Dalam kritik teologi gender, setidaknya kita bisa dapat gambaran bahwa kuatnya budaya patriarkhi pada gilirannya akan melahirkan pengaruh yang sangat besar terhadap terbentuknya wacana sosial yang relevan dengan kenyataan budaya. Sehingga menjadi wajar bila eksistensi perempuan kurang mendapat perhatian dalam diskursus teologis. Kalaupun diangkat menjadi tema-tema pembicaraan teologis, wanita masih seringkali dipersepsi sebagai yang subordinat, karena semata-mata ingin mempertahankan superioritas kaum laki-laki (terkadang…..)

Dari kritik terhadap bias sosio-antropologis tersebut, teologi gender juga mengajukan kritik terhadap kesalahan dalam memahami teks-teks kitab suci yang disebabkan oleh asumsi dasar yang tidak dapat dipertanggung jawabkan secara teologis. Menurut Riffat Hasan ada tiga asumsi dasar yang telah lama digunakan dalam tradisi pemikiran teologi dilingkungan umat Islam.

Pertama; Hawa diciptakan Allah dari tulang rusuk laki-laki, maka seringkali muncul pemahaman denga sendirinya kalau perempuan itu diyakini sebagai mahluk yang secara ontologis adalah sekunder.

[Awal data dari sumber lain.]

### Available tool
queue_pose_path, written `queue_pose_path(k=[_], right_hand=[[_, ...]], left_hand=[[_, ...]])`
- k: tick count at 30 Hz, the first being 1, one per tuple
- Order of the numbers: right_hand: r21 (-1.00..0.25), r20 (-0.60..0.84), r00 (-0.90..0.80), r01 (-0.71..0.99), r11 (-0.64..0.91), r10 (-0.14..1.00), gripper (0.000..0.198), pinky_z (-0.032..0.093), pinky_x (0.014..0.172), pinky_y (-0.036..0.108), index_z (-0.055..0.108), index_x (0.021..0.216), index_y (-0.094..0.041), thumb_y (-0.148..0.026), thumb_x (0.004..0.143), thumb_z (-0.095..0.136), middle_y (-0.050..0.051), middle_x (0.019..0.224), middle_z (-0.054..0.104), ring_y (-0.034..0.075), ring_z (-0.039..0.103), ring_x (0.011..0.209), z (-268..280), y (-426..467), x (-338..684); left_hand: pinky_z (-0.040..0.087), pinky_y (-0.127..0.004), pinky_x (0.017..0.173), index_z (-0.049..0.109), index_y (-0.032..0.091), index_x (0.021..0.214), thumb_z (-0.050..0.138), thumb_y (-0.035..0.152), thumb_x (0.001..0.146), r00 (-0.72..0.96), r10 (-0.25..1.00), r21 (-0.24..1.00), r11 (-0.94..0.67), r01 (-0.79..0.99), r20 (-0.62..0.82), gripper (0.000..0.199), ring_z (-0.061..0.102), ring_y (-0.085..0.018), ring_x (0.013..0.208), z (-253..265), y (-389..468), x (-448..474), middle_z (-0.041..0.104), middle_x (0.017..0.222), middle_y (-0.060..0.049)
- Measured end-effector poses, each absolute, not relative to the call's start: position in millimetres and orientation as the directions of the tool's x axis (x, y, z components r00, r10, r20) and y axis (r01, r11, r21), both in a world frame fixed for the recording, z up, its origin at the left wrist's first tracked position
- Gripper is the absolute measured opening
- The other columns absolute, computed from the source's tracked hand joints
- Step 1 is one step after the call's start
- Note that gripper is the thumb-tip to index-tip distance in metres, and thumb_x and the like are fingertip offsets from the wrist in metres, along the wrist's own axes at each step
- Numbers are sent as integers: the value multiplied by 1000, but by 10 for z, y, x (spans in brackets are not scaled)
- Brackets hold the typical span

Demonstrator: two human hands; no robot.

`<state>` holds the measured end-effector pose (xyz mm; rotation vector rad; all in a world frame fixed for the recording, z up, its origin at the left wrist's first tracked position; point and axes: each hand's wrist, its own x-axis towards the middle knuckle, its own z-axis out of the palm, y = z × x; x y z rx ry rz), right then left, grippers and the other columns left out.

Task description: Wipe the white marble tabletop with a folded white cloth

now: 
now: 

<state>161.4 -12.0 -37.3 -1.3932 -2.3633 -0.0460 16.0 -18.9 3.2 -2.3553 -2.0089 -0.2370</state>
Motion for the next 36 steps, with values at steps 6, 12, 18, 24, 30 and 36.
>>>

Kedua; Bahwa perempuan --bukan laki-laki-- yang seringkali diyakini merupakan penyebab utama tergelincirnya Adam dari surga atau yang kita kenal sebagai dosa manusia atau terusirnya manusia dari surga, karena itu semua anak perempuan Hawa harus diperlakukan dengan rasa lebih kecil.

Ketiga; Bahwa perempuan diciptakan pada dasarnya adalah untuk laki-laki, oleh karena eksistensinya hanyalah pelengkap. Asumsi-asumsi seperti telah begitu jauh mempengaruhi pemahaman sebagian umat islam terhadap teks al-Qur’an yang sebenarnya menyatakan kesetaraan manusia bukan pengsuperioran laki-laki.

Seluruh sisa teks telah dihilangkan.